Sin embargo, la propia ALERJ se encuentra atravesada por conflictos internos que complejizan el proceso. El titular del cuerpo legislativo, Rodrigo Bacellar, estaba suspendido por decisión del Supremo Tribunal Federal en el marco de una investigación judicial, lo que alteró la línea de sucesión y generó disputas sobre quién debía asumir interinamente el Ejecutivo. En ese marco, el presidente del Tribunal de Justicia de Río de Janeiro, Ricardo Couto de Castro, pasó a ejercer como gobernador interino mientras se organiza la elección.
La crisis se profundizó cuando la Asamblea intentó elegir nuevas autoridades para encauzar la sucesión. Un sector impulsó la designación del diputado Douglas Ruas como presidente del cuerpo —lo que lo colocaría en la línea directa para asumir el gobierno—, pero la decisión fue posteriormente anulada por la Justicia, que ordenó revisar la composición parlamentaria antes de validar cualquier elección interna.
El conflicto combina factores judiciales, políticos y administrativos: la anulación de mandatos, las investigaciones por corrupción, la disputa por el control legislativo y la proximidad del calendario electoral de 2026, donde distintos actores buscan posicionarse. La elección indirecta del nuevo gobernador se vuelve así un punto estratégico, ya que quien asuma tendrá visibilidad y capacidad de gestión en un año clave previo a los comicios generales.
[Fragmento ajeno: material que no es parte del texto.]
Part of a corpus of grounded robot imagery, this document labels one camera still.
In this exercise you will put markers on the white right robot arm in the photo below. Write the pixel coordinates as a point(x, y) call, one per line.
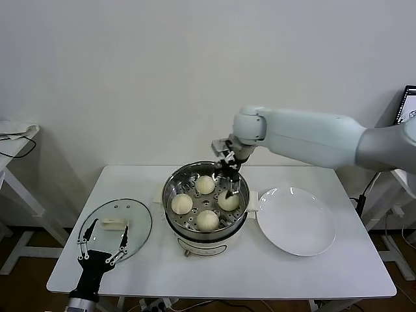
point(308, 133)

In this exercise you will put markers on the white side table with laptop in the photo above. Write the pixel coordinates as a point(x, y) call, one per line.
point(404, 183)

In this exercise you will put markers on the white power strip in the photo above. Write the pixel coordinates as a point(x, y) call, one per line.
point(156, 305)

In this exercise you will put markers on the white folded cloth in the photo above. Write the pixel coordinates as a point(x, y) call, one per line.
point(19, 130)

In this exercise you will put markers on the grey open laptop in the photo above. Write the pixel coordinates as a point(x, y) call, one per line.
point(409, 104)

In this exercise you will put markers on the perforated steel steamer basket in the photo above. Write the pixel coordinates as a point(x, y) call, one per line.
point(205, 202)

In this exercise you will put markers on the white side table with cloth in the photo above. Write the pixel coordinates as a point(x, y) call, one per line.
point(21, 191)

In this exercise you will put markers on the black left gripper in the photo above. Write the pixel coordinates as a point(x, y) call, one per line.
point(92, 269)

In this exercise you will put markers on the white steamed baozi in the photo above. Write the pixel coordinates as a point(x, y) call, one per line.
point(182, 204)
point(204, 184)
point(227, 203)
point(208, 220)

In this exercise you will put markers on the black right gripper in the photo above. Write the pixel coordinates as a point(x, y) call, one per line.
point(239, 159)

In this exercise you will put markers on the white round plate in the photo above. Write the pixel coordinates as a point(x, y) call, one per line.
point(295, 224)

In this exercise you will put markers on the small white charger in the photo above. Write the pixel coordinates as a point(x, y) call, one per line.
point(397, 210)

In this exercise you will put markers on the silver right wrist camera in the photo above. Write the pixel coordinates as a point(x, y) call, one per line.
point(221, 147)

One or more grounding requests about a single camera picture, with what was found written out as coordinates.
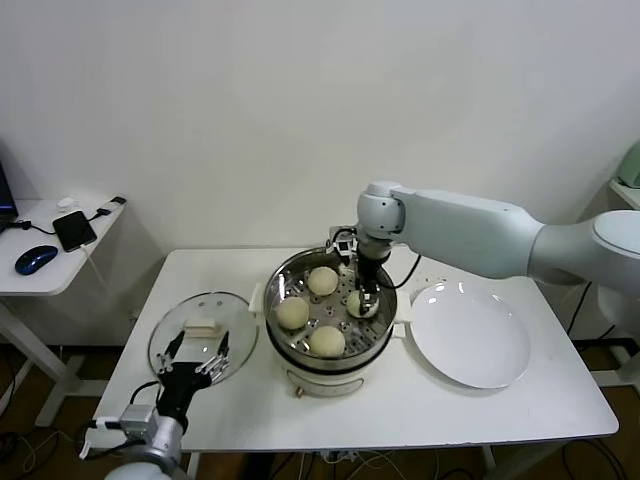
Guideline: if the pale green appliance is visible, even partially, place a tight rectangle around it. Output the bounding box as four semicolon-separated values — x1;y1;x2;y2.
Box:
612;141;640;189

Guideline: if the black usb adapter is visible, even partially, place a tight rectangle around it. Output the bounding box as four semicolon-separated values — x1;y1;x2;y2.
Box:
94;196;127;217

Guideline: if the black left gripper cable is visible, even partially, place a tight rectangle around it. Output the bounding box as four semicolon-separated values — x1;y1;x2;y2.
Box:
129;380;162;409

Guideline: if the white round plate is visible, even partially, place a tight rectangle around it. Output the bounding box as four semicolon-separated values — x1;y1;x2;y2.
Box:
409;282;531;390

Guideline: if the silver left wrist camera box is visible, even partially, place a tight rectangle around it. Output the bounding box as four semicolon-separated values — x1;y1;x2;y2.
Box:
118;403;159;441

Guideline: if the white side desk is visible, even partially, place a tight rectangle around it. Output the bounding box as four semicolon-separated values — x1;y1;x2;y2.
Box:
0;198;126;430

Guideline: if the blue computer mouse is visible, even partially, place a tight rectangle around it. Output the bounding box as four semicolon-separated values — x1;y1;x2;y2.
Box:
13;244;59;276

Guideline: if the black laptop cable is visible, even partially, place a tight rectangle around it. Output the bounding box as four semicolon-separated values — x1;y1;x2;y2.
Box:
0;219;57;237

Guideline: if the white camera cable plug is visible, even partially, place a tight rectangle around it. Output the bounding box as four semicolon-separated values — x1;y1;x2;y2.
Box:
87;417;124;434

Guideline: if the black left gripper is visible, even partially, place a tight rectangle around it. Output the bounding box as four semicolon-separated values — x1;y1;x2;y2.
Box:
155;330;231;432

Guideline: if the glass lid with cream handle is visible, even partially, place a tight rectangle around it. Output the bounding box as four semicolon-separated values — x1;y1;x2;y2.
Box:
147;291;260;387

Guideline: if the white power strip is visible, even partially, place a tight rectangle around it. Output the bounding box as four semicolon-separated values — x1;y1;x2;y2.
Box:
319;449;364;464

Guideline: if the dark laptop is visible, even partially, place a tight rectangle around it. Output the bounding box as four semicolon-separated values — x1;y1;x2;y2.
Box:
0;139;20;234

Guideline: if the stainless steel steamer pot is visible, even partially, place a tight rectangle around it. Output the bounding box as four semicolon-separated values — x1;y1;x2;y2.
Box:
248;247;412;374

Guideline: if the white charging cable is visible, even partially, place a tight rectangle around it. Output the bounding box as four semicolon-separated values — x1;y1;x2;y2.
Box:
78;243;109;291

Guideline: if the white steamed baozi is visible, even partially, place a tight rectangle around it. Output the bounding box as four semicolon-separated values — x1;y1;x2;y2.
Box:
306;266;338;296
275;298;310;331
308;325;346;357
346;289;380;319

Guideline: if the white shelf board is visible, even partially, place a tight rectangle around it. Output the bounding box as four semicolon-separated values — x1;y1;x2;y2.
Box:
607;178;640;212

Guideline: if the white electric cooker base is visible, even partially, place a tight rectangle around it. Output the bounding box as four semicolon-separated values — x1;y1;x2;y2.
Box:
272;357;386;400

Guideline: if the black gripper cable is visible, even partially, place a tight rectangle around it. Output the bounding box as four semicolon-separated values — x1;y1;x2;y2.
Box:
382;252;422;290
129;380;162;409

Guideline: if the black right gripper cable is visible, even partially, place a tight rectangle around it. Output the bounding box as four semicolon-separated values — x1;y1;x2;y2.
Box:
382;252;422;290

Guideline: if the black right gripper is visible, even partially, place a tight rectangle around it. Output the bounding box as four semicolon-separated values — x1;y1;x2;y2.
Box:
355;253;387;318

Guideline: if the black smartphone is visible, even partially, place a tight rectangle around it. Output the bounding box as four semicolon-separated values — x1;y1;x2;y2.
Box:
52;210;97;253

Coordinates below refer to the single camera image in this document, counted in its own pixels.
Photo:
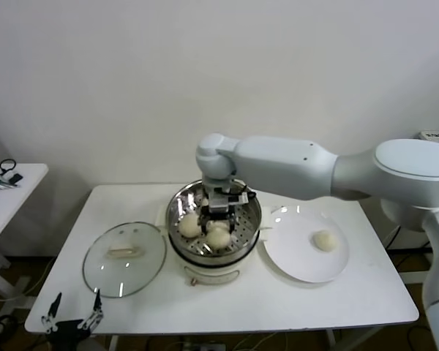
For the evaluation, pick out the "white side table with label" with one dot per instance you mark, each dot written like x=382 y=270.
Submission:
x=422 y=134

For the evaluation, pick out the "white work table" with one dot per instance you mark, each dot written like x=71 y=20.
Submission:
x=131 y=204

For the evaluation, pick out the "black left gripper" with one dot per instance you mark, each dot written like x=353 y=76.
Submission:
x=69 y=331

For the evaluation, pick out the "small black device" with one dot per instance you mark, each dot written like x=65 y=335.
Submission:
x=17 y=178

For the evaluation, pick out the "steel steamer basket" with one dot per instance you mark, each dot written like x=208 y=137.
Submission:
x=175 y=208

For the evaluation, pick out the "glass pot lid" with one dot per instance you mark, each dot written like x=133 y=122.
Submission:
x=131 y=270

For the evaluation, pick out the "white round plate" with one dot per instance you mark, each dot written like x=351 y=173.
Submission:
x=292 y=248

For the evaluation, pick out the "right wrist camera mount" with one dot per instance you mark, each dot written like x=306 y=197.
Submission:
x=219 y=203

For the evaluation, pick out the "power strip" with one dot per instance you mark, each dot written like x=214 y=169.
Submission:
x=201 y=346

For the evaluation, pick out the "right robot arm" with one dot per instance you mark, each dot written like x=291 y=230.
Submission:
x=285 y=164

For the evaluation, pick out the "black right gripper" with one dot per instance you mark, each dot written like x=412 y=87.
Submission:
x=219 y=215

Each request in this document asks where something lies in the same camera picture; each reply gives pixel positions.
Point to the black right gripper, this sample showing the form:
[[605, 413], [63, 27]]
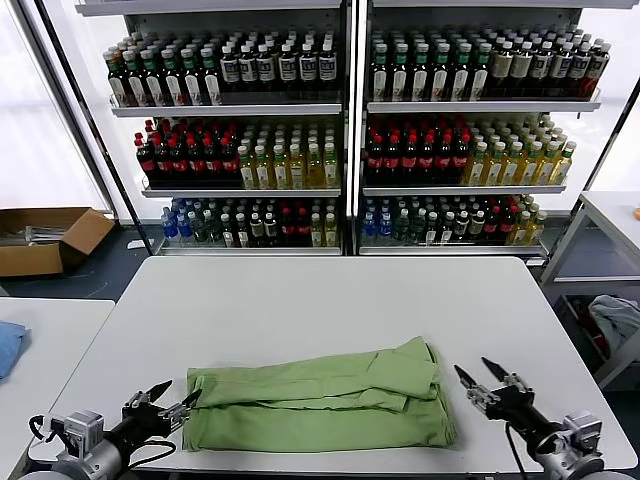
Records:
[[510, 405]]

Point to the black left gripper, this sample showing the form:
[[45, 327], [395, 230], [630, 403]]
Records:
[[145, 422]]

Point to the green polo shirt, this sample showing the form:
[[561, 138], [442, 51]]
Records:
[[300, 400]]

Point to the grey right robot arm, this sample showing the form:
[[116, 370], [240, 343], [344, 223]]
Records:
[[550, 445]]

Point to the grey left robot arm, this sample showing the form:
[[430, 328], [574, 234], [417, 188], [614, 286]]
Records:
[[100, 455]]

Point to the red item under table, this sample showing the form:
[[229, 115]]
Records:
[[597, 340]]

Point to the pale blue crumpled cloth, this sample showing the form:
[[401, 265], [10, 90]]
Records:
[[620, 320]]

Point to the dark bottle white cap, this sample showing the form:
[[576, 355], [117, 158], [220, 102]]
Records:
[[271, 230], [228, 231], [431, 230], [447, 230], [242, 231], [257, 230]]

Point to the cola bottle red cap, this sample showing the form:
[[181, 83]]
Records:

En este contexto, la resolución de la crisis depende tanto de decisiones judiciales —que continúan reconfigurando la estructura de poder estatal— como de acuerdos políticos dentro de la Asamblea. El desenlace definirá no solo la conducción del estado en el corto plazo, sino también el equilibrio de fuerzas de cara a las elecciones regionales y nacionales previstas para octubre de 2026.